■ **WHAT IS BEING ASKED**:
Across the records, count every line that includes "rice" and give the number by itself.

START INFORMATION GIVEN

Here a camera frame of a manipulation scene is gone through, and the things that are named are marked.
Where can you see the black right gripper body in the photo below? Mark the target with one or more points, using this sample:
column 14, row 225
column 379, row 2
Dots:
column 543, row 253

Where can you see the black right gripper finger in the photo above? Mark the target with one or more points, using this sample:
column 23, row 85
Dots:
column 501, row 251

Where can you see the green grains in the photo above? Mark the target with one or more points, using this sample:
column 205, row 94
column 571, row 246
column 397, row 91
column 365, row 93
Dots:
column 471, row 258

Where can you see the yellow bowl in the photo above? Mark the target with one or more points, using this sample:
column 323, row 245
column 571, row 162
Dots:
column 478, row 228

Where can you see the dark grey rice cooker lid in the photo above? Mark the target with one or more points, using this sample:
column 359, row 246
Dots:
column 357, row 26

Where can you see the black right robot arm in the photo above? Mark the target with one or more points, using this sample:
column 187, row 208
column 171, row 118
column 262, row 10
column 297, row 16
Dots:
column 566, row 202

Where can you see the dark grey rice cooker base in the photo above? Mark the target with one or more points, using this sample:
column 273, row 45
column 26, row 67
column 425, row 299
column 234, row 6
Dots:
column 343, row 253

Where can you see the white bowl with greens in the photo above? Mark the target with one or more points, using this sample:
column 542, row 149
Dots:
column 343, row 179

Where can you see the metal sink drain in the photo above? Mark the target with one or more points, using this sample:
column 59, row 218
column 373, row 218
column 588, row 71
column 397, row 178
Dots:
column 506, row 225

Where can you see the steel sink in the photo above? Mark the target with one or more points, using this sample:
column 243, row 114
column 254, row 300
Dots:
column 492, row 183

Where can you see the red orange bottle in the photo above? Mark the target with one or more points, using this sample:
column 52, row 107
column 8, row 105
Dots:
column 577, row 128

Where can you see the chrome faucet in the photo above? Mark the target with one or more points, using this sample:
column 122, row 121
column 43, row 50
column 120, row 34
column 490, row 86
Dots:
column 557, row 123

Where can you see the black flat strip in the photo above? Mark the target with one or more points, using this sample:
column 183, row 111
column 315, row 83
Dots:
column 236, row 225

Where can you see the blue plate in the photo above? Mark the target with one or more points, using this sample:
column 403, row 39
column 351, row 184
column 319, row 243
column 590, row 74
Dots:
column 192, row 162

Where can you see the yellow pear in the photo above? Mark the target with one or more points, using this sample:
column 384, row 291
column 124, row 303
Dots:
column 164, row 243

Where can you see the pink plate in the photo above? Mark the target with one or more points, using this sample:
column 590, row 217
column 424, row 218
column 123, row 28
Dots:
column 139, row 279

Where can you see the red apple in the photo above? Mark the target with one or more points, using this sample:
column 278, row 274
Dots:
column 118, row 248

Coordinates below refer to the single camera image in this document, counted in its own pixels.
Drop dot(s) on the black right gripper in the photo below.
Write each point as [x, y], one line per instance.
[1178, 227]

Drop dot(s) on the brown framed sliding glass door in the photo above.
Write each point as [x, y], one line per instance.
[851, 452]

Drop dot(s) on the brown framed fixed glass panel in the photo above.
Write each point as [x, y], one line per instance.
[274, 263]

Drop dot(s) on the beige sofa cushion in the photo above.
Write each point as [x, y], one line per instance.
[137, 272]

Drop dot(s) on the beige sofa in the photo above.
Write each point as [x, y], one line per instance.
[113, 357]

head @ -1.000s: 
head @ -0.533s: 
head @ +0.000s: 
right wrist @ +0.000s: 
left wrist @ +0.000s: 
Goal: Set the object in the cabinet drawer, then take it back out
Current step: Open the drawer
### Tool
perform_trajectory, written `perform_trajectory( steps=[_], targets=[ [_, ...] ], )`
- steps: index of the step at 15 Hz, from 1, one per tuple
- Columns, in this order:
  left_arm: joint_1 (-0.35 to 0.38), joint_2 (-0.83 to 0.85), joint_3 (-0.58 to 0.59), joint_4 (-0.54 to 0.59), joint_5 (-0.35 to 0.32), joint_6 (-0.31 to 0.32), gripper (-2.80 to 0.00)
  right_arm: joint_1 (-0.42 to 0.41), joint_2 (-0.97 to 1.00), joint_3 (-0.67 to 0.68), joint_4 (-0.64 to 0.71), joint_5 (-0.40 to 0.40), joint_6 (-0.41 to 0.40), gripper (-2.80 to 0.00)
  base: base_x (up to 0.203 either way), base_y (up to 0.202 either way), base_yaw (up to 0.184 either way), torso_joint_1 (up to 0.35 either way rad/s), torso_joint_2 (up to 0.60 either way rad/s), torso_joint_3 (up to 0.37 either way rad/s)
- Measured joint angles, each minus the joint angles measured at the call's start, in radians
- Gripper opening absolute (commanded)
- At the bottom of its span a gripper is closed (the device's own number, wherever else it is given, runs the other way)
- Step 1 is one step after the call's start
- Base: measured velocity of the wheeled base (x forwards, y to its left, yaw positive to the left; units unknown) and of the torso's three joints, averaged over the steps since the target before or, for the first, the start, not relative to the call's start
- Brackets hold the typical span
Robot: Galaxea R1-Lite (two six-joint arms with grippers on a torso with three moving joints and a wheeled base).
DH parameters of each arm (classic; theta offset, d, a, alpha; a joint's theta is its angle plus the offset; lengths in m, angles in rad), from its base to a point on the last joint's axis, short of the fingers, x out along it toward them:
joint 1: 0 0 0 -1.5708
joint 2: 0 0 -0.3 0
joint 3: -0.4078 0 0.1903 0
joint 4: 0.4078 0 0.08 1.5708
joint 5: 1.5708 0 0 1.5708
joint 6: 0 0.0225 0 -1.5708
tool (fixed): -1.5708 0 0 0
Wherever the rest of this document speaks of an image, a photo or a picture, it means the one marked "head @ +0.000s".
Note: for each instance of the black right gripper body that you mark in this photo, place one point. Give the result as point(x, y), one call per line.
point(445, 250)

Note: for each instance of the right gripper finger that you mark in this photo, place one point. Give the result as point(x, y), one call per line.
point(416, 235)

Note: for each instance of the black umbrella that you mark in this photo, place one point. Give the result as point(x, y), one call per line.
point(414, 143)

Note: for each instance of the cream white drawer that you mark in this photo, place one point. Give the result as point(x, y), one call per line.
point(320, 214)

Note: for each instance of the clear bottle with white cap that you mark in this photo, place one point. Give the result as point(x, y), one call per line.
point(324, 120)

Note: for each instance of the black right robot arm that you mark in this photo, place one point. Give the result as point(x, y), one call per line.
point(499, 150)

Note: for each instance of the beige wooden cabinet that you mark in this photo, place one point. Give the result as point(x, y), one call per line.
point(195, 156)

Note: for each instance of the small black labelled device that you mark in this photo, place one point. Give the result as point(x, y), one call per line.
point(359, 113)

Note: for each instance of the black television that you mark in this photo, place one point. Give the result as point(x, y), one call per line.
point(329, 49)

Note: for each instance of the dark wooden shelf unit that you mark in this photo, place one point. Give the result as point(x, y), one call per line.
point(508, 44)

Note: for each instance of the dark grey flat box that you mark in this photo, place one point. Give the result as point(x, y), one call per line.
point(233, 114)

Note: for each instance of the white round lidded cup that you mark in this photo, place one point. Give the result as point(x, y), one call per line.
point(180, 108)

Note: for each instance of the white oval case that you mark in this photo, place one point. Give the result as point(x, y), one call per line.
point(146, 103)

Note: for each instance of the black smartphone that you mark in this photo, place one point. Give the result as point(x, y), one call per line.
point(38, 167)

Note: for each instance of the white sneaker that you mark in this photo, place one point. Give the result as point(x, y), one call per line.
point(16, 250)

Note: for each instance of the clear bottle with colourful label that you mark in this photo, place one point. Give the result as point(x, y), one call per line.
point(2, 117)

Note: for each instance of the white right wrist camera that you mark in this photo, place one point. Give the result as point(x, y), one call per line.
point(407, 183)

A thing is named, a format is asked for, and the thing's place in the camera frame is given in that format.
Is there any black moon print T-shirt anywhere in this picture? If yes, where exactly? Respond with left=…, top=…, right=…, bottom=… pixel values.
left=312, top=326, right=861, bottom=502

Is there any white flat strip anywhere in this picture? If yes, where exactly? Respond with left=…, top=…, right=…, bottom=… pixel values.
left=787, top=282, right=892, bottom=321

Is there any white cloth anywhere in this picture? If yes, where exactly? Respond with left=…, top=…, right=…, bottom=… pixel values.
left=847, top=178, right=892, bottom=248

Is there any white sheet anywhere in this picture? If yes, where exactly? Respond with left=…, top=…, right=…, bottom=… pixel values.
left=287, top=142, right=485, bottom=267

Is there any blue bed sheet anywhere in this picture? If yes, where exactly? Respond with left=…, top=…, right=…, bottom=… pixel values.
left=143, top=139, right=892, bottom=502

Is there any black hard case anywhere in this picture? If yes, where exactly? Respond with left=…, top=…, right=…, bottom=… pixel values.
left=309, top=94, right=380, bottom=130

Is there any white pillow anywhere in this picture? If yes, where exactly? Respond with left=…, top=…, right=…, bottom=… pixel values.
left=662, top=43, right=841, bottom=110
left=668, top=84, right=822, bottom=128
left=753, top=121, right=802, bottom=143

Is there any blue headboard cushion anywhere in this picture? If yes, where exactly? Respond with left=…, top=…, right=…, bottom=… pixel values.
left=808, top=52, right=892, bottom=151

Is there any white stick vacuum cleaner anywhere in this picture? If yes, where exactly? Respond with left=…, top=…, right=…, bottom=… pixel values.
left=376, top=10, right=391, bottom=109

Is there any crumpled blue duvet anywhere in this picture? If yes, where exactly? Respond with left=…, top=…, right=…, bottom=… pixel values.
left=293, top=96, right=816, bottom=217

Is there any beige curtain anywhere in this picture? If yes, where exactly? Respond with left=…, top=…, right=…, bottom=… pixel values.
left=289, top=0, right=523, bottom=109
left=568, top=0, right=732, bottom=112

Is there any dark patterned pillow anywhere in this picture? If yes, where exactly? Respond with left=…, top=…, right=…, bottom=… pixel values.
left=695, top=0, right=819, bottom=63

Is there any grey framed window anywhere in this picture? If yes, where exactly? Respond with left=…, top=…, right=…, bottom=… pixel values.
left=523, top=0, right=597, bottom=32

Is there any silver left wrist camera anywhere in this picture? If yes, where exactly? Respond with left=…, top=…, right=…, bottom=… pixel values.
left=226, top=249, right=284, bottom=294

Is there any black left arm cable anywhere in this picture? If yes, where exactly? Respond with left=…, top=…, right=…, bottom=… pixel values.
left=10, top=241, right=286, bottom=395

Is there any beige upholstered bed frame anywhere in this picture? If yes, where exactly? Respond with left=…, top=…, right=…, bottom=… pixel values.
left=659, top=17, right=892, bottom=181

END INFORMATION GIVEN

■ **TASK SOLUTION**:
2